West had been the second player taken in the draft, after the Cincinnati Royals claimed Robertson as a territorial choice. Jerry arrived in Los Angeles, fresh from his triumph in Rome. He could only stop over in West Virginia briefly before getting on another plane, flying to Los Angeles, and going straight to practice.
"The old Pepperdine [University], over at Inglewood," says West. "I remember it very well 'cause I had just gotten off an airplane at noon and didn't even go to the hotel and went to practice. ...
"I was whipped. I was so tired. And to get there and have this smog, I wondered what the heck it was. I mean, it hurt so bad to run up and down the court....
"Coming here was an incredible adjustment for me, personally. I probably wasn't as confident as most people I played with."
So, appropriately enough, began the saga of Jerry West, the least confident, most driven great player who ever lived.
"Even to this day," said his Olympic coach, Pete Newell, decades later, "I don't believe Jerry really believes he's as good as he is. He was that way when I had him in Rome and at the trials."
West wasn't simple. He had a raging insecurity, but he also knew he could play this game. He just went back and forth between the two extremes.
He wore his heart on his sleeve, pouring out his emotions to the press, which loved him, and to people he barely knew. However, when he wasn't miserable, tortured, or blaming himself for whatever had gone wrong, he was upbeat, nice as you please, and fun to be around.
John Black, who would become close to West as the team's publicist in the '90s, was once asked if West was the happiest or the most miserable man alive.
"Both," said Black.
In the fall of 1960, West was leaning more toward his insecure persona. Baylor, who took it upon himself to name all the rookies, called him "Zeke from Cabin Creek" and "Tweety," because of his high-pitched voice. West didn't really like being called a hillbilly and, in later years, would pointedly note he wasn't from Cabin Creek but nearby Chelyan, West Virginia, which was even smaller but didn't rhyme with anything. At the time, he was just happy to be acknowledged by The Great Elgin.

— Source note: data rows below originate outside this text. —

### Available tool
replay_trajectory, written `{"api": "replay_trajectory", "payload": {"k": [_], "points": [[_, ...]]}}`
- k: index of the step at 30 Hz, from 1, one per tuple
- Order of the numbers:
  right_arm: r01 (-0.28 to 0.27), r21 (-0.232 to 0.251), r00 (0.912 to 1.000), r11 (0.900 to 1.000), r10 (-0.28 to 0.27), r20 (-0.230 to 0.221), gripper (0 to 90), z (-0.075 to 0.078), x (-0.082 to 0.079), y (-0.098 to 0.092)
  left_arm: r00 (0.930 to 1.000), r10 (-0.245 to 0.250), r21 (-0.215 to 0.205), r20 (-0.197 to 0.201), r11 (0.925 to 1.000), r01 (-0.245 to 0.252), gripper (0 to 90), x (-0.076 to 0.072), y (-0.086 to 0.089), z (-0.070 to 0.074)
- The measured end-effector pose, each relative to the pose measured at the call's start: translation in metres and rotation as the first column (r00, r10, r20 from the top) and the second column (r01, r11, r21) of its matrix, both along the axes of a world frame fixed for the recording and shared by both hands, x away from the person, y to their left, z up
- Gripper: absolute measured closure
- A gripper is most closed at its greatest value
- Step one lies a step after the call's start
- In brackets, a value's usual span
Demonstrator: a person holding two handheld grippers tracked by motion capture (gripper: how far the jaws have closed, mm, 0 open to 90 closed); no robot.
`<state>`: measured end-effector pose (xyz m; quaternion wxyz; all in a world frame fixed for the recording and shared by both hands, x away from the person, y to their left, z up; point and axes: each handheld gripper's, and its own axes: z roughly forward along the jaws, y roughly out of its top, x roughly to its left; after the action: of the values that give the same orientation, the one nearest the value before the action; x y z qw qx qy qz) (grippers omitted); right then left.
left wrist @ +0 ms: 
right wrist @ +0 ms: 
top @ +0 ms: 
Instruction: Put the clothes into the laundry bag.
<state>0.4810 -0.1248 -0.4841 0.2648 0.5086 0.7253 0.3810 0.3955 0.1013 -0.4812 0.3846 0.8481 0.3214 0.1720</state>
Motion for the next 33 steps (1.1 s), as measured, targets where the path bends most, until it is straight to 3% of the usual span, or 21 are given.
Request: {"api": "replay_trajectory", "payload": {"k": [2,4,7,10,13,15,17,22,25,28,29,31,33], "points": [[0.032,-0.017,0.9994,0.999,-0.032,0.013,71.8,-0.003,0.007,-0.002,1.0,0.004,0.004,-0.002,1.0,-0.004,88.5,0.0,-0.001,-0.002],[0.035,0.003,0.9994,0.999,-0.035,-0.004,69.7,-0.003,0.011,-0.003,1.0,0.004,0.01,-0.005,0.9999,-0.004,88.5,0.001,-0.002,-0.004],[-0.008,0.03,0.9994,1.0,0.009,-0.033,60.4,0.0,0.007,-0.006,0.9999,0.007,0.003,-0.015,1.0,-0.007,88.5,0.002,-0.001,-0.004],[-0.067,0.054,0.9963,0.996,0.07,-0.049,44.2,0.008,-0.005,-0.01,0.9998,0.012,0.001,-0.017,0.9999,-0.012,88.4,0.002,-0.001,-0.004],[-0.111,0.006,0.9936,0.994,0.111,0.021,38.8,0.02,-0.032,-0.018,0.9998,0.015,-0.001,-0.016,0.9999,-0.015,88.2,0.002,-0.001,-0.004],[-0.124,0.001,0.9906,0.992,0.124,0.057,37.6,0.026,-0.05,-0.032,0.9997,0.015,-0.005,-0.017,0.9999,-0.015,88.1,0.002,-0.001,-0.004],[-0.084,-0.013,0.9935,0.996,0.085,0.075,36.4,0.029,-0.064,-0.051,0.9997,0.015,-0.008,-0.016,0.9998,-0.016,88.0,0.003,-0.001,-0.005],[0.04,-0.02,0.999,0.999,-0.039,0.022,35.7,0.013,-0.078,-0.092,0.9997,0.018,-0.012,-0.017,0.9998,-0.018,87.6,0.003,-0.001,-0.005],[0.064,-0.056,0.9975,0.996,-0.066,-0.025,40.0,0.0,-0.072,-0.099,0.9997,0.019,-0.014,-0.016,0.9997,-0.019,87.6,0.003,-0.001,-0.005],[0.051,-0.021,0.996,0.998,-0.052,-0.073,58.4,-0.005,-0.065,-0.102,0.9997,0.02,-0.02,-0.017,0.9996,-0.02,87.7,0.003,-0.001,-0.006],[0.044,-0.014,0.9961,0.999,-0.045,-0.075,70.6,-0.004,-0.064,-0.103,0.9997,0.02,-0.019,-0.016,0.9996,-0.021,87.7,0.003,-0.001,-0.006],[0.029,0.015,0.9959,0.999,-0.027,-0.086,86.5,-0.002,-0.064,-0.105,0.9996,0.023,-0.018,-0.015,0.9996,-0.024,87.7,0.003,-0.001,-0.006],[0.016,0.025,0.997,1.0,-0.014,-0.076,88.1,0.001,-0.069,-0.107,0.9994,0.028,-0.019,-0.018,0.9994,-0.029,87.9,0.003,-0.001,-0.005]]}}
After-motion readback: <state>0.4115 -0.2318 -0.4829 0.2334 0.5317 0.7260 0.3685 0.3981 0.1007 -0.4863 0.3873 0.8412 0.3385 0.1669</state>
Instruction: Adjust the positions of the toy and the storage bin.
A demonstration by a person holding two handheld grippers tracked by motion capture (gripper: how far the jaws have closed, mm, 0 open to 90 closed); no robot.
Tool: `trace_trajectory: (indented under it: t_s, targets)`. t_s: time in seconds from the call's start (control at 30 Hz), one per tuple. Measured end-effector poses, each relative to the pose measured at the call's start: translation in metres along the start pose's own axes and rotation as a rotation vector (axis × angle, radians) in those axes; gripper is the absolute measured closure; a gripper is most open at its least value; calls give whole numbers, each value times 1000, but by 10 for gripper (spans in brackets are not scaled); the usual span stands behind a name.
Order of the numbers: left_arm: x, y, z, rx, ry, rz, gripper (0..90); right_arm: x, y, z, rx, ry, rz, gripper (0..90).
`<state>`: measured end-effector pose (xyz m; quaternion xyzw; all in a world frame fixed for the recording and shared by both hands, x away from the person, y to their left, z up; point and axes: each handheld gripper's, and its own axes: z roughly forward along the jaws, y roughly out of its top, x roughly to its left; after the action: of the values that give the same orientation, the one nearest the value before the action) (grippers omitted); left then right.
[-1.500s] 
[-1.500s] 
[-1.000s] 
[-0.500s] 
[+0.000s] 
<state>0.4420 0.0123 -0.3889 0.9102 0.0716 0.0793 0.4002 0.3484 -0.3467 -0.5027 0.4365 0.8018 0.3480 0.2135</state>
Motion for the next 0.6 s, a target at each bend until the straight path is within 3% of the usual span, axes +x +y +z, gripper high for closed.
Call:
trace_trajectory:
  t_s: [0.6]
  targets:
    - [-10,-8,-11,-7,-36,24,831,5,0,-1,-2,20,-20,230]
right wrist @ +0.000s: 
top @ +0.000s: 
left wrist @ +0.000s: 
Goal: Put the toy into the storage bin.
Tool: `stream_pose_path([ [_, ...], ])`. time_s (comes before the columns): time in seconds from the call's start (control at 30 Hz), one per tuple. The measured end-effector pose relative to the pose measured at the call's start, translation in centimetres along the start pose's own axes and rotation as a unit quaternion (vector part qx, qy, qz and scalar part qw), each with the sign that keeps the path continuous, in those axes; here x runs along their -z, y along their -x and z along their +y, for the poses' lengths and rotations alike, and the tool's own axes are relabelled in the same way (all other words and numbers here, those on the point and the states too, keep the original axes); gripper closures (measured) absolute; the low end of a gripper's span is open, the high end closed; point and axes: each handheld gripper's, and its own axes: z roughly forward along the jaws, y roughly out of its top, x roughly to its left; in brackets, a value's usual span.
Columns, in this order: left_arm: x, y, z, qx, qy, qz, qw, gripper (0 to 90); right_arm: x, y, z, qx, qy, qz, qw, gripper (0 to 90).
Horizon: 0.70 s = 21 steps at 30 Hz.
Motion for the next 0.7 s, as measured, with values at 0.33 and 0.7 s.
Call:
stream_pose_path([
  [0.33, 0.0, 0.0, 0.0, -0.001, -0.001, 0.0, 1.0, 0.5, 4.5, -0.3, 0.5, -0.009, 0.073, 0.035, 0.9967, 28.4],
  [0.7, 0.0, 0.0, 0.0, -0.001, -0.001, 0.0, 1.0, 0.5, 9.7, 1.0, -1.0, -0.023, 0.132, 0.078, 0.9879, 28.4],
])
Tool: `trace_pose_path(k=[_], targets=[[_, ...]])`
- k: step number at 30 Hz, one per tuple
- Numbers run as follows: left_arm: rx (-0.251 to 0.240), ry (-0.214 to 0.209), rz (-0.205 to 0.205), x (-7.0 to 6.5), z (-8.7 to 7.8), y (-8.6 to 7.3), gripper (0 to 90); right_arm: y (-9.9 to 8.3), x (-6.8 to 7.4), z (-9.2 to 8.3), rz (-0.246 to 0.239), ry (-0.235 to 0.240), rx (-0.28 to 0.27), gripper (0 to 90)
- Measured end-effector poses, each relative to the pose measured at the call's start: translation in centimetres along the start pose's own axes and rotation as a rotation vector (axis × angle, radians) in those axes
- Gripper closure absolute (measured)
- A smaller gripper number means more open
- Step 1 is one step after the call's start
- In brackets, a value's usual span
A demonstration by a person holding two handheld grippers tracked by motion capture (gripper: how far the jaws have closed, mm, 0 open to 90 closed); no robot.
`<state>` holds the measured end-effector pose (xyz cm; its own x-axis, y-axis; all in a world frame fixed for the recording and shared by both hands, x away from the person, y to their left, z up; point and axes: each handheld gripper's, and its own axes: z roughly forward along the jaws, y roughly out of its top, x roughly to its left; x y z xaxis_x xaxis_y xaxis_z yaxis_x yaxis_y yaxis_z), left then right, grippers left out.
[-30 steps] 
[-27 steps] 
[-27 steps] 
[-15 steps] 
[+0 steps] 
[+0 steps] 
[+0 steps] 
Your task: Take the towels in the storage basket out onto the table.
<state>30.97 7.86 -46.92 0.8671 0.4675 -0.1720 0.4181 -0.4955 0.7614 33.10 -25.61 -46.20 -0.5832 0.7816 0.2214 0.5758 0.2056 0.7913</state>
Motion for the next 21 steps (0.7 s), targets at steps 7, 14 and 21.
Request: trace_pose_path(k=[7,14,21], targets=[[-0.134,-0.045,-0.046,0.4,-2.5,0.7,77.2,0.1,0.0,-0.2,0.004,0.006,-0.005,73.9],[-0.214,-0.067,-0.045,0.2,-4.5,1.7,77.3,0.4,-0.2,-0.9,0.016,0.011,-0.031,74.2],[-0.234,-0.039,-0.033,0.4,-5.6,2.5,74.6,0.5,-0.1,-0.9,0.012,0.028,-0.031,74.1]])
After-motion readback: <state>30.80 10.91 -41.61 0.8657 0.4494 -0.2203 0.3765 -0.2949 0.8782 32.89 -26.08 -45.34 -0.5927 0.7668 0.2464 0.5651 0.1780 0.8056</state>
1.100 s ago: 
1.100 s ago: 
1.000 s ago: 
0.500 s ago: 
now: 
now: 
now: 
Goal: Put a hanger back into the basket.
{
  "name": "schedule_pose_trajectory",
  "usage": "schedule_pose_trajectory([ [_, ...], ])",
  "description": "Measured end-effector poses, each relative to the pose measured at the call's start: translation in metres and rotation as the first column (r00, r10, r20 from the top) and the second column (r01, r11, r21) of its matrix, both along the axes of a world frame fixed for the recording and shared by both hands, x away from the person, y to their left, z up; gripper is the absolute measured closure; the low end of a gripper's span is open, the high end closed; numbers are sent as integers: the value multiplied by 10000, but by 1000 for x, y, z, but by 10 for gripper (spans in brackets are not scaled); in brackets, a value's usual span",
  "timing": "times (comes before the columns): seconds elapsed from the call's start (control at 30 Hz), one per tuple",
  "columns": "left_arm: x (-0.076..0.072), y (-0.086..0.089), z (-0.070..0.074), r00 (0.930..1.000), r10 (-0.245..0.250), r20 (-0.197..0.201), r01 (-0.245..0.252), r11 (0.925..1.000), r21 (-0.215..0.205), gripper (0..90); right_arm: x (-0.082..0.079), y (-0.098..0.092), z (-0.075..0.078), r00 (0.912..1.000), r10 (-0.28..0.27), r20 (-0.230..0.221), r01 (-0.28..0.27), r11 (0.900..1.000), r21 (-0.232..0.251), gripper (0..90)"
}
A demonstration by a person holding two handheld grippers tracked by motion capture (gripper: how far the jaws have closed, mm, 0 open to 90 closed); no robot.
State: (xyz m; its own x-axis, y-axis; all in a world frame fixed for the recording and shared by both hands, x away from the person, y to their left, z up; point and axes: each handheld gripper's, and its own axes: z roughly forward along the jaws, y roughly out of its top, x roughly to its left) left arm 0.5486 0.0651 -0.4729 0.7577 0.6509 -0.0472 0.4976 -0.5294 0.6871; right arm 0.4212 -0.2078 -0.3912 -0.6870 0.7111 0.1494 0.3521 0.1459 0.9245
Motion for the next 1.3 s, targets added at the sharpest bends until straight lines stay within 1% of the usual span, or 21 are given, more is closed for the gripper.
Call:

As great as West would become, basketball would never just be a game for him but a life's struggle. Born in humble circumstances to a coal-mine electrician, his home was a shack, his first court packed dirt with a hoop nailed to a pole. The youngest child by nine years, he was painfully shy and loved basketball, he noted in his autobiography, because it was a game "a boy could play by himself."
The older he got, the less it seemed like "play" and the more it seemed like "life." He carved his pro career out of body and soul, and he didn't so much retire as collapse from physical and emotional exhaustion.
Every game would leave West spent and wondering how he could summon enough to do this again. By mid-career, the injuries began piling up. He specialized in breaking his nose, after which he'd wear a mask, or pulling hamstrings, so his thighs had to be wrapped like a mummy's, sometimes obliging him to get shot up like a horse, according to the medical practice of the day.
By then, he was wondering how long he could survive and how long he wanted to.
He was popular from the get-go and soon a star with his boy-next-door looks and manners — and it certainly didn't hurt that he was white, either. By the end, he was widely adored, constantly wondering how long he could keep doing this ... as he would in his three-year coaching career and his 20 years in the front office.